漆塗りの工程は、漆の割れを防ぐため、狂いが出ない堅牢で滑らかな面を作ることが重要です。漆塗りに先立ち屋根裏から野地板の裏面に補強材を貼り付け、木地の継ぎ目を刻んで、糊漆に刻苧綿(こくそわた)と木粉を混合した刻苧(こくそ)漆を詰めて 表面をならします。

 木地調整が終わると、最終的に塗り終えた漆面に、経年で木地の痩目が浮き出るのを防ぐため、麻布を糊漆で貼り付けます。当社では素地の補強も兼ねて布着せを数層に分けて行います。

 布着せが終わると本堅地による下地層の形成に取り掛かります。生漆に地の粉や砥の粉を混ぜた下地漆を箆で塗り、乾燥させては表面を研ぐ作業を幾度と繰り返して、漆を塗るために必要な堅く均一な面に形成していきます。下地は地付け、切粉地付け、錆付けの順に行い、工程が進むにつれて下地の粒子も細かくなります。


一回目の下地層施工の様子


工程が進み粒子が細かくなった下地層


下地層研ぎ出しの様子

 下地層ができると、いよいよ漆塗りの工程に入ります。漆塗りは下塗り、中塗りを経て仕上げの上塗りを行います。

 漆塗りは、下地の段階から塗っては研ぐ作業の繰り返しです。下塗り、中塗りとも、塗り終えた漆が硬化すると炭で水研ぎを行い、表面を平滑に仕上げます。漆の研ぎ出しは、次に塗り重ねる漆の密着度を増す効果もあり、仕上げとなる上塗りで艶やかな光沢面を築くための重要な作業です。

 中塗りの研ぎ出しが終わると、最後の仕上げとなる上塗りを行います。建築物や施工品によってはこの工程で完成とすることもあり、上塗りで完成させた塗りを「塗立て」といいます。屋台や高級仏壇では、この後、さらに磨きをかける「ろ色」と呼ばれる工程に進みます。

 ろ色は、上塗りの刷毛目を研ぎ出し重厚でより艶やかな漆の光沢を出すための工程です。

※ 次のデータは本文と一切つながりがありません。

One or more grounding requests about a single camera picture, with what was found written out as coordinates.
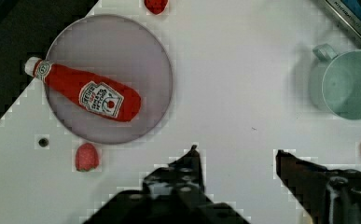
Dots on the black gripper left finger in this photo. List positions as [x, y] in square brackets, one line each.
[174, 194]

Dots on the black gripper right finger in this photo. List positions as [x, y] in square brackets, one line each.
[329, 196]

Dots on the pink plush strawberry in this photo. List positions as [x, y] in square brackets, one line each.
[87, 158]

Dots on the light green plastic cup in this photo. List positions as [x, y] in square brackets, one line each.
[335, 82]

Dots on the red plush ketchup bottle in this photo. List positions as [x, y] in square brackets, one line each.
[98, 95]

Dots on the grey round plate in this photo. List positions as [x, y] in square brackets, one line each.
[125, 51]

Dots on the red plush tomato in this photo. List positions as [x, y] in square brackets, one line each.
[156, 6]

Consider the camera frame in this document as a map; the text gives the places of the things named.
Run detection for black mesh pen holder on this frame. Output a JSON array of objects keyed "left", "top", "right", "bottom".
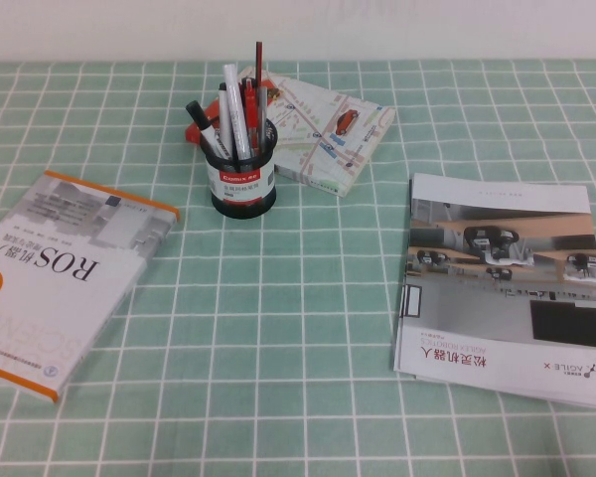
[{"left": 202, "top": 117, "right": 279, "bottom": 220}]

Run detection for grey pen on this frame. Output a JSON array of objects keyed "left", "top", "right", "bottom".
[{"left": 255, "top": 86, "right": 270, "bottom": 151}]

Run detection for map cover book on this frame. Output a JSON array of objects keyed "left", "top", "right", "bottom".
[{"left": 237, "top": 66, "right": 397, "bottom": 199}]

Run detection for slim white marker black cap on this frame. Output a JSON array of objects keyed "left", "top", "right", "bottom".
[{"left": 217, "top": 81, "right": 236, "bottom": 156}]

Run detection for thick white marker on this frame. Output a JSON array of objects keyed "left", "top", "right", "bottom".
[{"left": 222, "top": 63, "right": 254, "bottom": 161}]

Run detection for black capped slanted marker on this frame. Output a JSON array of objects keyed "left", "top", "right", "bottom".
[{"left": 185, "top": 100, "right": 230, "bottom": 161}]

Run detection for red black pencil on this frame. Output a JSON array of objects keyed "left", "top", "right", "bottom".
[{"left": 254, "top": 41, "right": 265, "bottom": 93}]

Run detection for AgileX robotics brochure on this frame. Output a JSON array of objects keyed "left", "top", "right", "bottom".
[{"left": 392, "top": 172, "right": 596, "bottom": 411}]

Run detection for white orange ROS book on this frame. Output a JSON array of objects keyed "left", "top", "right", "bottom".
[{"left": 0, "top": 170, "right": 182, "bottom": 404}]

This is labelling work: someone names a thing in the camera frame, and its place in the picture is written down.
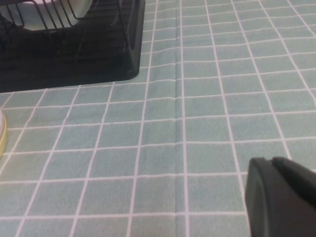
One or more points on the light blue plate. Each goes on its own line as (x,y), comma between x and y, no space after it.
(13,13)

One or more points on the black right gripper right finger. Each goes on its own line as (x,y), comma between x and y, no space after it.
(298,180)

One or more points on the black plastic drip tray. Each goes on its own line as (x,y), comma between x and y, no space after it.
(74,71)

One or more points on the green checked tablecloth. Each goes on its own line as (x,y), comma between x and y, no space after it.
(197,111)

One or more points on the pale green plate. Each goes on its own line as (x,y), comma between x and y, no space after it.
(59,14)

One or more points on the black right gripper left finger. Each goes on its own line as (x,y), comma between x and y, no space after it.
(271,209)

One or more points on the pale yellow plate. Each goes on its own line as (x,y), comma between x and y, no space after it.
(2,138)

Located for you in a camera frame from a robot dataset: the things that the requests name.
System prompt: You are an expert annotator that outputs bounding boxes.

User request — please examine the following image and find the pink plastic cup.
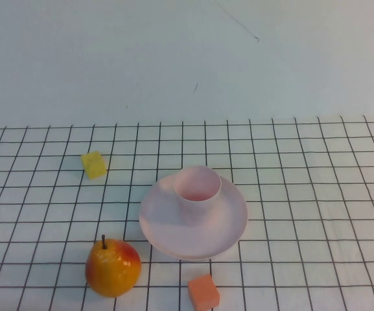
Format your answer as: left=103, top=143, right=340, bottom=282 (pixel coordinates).
left=173, top=165, right=223, bottom=227

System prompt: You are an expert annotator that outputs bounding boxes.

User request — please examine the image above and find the pink round plate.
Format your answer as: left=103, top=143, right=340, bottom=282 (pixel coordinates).
left=139, top=171, right=250, bottom=262

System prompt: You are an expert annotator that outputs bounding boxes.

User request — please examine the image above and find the yellow foam cube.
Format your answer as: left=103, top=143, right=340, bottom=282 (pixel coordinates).
left=80, top=150, right=107, bottom=180

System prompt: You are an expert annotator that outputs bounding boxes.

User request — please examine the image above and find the red-yellow apple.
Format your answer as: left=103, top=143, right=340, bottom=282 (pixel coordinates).
left=85, top=235, right=142, bottom=299

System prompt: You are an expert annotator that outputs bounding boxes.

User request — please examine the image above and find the orange foam cube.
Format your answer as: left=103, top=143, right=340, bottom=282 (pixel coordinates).
left=187, top=273, right=221, bottom=311

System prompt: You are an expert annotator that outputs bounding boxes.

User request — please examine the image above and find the white black grid mat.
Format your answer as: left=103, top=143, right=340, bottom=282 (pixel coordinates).
left=0, top=115, right=374, bottom=311

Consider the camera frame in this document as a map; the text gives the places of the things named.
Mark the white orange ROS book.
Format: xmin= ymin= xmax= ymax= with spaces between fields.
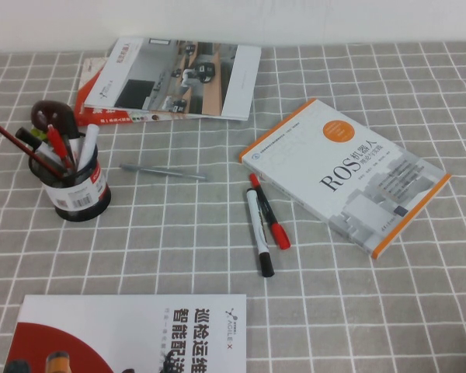
xmin=239 ymin=97 xmax=453 ymax=260

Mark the grey checked tablecloth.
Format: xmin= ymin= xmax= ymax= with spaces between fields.
xmin=0 ymin=40 xmax=466 ymax=373

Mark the white brochure with red circle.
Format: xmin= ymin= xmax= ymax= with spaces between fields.
xmin=2 ymin=294 xmax=248 ymax=373

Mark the black mesh pen holder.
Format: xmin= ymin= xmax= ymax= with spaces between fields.
xmin=40 ymin=131 xmax=113 ymax=223

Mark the red book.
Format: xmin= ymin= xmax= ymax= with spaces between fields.
xmin=74 ymin=57 xmax=197 ymax=127

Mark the red gel pen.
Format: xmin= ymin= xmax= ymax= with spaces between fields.
xmin=46 ymin=124 xmax=78 ymax=174

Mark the grey pen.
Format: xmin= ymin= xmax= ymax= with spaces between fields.
xmin=119 ymin=162 xmax=210 ymax=183

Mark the black capped white marker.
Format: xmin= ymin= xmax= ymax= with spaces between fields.
xmin=15 ymin=127 xmax=63 ymax=166

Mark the black marker with red caps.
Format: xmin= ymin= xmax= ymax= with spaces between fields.
xmin=249 ymin=173 xmax=292 ymax=250

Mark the red pencil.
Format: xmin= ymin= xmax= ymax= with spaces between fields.
xmin=0 ymin=113 xmax=65 ymax=179

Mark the white marker in holder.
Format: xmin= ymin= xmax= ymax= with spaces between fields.
xmin=77 ymin=124 xmax=100 ymax=174
xmin=68 ymin=138 xmax=82 ymax=172

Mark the white marker with black cap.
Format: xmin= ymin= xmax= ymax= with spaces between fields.
xmin=245 ymin=187 xmax=276 ymax=278

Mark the white brochure with robot photo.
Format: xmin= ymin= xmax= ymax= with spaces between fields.
xmin=84 ymin=37 xmax=263 ymax=121

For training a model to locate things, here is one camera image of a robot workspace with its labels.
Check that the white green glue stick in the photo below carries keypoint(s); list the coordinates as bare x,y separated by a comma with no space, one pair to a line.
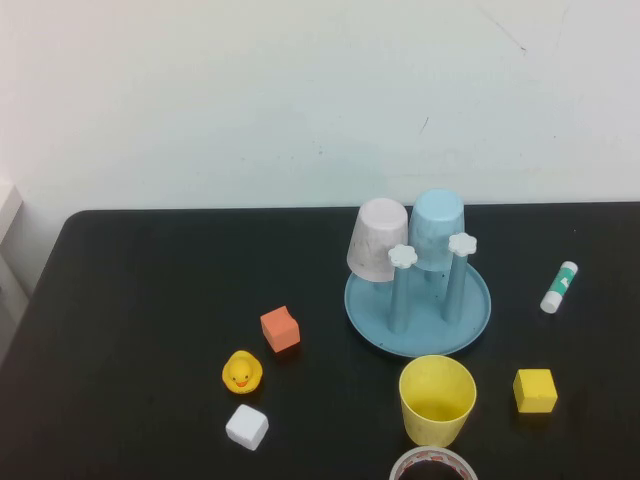
559,287

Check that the light blue plastic cup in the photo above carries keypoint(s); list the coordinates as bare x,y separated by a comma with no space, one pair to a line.
435,220

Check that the white foam cube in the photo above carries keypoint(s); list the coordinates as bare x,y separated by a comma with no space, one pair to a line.
246,427

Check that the blue cup stand with pegs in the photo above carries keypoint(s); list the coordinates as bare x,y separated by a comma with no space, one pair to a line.
425,330

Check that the yellow rubber duck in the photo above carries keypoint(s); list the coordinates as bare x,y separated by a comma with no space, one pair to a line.
241,375

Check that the orange foam cube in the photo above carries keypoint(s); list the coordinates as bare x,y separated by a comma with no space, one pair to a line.
280,330

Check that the clear tape roll red print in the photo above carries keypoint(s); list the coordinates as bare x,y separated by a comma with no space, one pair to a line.
400,462

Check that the yellow plastic cup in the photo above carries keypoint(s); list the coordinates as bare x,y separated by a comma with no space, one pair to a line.
435,430

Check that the yellow foam cube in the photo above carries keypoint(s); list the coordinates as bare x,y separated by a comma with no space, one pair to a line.
535,392

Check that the white plastic cup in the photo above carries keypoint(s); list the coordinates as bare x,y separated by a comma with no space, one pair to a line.
375,240

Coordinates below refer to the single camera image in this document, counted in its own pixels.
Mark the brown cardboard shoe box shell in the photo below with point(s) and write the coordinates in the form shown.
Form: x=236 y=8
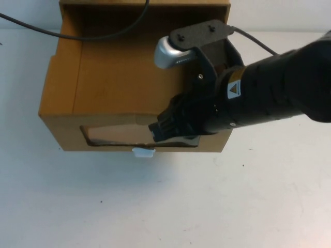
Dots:
x=227 y=10

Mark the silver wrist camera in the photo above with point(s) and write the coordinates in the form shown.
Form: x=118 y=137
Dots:
x=165 y=51

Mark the cardboard drawer with glossy window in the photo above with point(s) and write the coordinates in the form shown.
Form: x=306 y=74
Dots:
x=116 y=77

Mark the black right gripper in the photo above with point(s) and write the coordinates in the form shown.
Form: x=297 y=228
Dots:
x=196 y=111

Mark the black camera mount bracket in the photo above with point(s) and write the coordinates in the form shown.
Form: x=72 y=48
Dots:
x=199 y=33

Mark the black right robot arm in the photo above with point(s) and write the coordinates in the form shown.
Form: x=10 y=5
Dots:
x=284 y=85

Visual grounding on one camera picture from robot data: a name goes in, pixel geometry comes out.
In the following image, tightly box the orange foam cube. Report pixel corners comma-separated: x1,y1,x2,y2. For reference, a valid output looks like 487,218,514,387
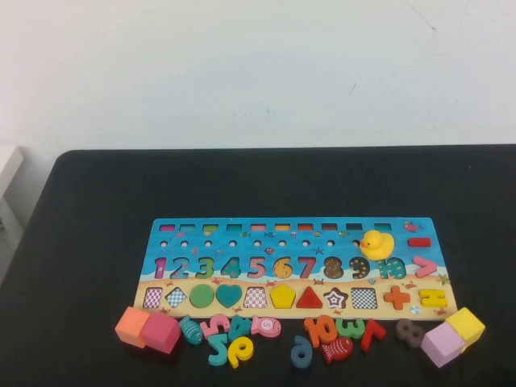
114,306,152,350

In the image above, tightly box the teal number four piece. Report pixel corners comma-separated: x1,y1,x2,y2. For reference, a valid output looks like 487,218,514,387
228,315,254,339

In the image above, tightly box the yellow foam cube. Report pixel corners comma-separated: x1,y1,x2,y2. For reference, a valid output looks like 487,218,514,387
445,306,487,355

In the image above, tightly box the hot pink foam cube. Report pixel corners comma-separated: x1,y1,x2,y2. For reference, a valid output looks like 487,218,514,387
139,312,182,356

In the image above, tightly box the teal heart piece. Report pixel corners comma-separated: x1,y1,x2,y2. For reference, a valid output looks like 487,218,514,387
215,284,243,310

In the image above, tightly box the yellow number six piece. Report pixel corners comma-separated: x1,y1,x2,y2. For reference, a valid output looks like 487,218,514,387
227,336,255,371

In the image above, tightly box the yellow equals sign piece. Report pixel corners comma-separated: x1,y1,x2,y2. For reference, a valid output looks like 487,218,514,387
418,289,447,308

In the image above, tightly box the orange plus sign piece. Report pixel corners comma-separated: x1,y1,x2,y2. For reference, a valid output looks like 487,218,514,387
383,286,411,310

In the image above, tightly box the yellow rubber duck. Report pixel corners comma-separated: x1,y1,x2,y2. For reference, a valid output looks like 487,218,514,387
359,230,395,259

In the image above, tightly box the red fish piece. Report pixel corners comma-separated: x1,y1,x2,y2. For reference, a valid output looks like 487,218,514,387
322,337,355,365

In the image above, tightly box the yellow pentagon piece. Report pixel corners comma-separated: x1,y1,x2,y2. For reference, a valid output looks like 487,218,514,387
269,284,298,310

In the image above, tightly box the red triangle piece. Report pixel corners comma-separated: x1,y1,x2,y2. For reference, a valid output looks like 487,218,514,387
296,285,324,310

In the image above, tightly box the green circle piece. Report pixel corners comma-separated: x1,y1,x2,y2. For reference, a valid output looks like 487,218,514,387
189,284,215,310

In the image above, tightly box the blue number nine piece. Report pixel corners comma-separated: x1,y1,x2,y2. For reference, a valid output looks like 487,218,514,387
289,335,314,370

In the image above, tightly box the pink fish piece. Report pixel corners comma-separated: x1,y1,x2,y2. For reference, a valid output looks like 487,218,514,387
250,316,282,336

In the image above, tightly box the pink number five piece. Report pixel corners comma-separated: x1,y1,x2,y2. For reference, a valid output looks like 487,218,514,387
200,315,231,339

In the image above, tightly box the brown number eight piece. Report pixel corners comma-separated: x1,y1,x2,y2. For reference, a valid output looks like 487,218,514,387
394,318,425,347

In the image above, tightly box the red number seven piece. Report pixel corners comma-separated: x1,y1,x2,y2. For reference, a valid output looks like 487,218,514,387
360,320,387,352

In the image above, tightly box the orange number ten piece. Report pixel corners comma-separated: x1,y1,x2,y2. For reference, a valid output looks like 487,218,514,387
304,316,339,348

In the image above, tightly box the light pink foam cube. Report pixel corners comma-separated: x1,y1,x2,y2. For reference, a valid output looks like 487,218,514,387
420,322,468,368

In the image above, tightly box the teal s-shaped number piece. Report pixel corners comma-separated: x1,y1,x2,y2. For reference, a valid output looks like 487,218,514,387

上塗りの研ぎ出しは「ろ色研ぎ」といわれ、最も目の細かい炭が使われます。

 ろ色研ぎが終わると、胴摺りと摺り漆を施し、手のひらに種油と角粉(つのこ)を付けて磨き込む「ろ色磨き」を行います。この工程を経て透き通った漆の光沢がより一層深みを増します。

 屋根のろ色が終わると、軒桁や垂木まわりに金箔を施します。漆を塗った面に金箔を乗せると、漆が糊の役割となって箔を吸い付け、中の気泡も箔の表面から自然に抜けます。このため金箔は貼るとは言わず押すと表現します。すべての工程が終わると、元の位置に紋木を取り付け、井筒・斗組を組み立てて完成となります。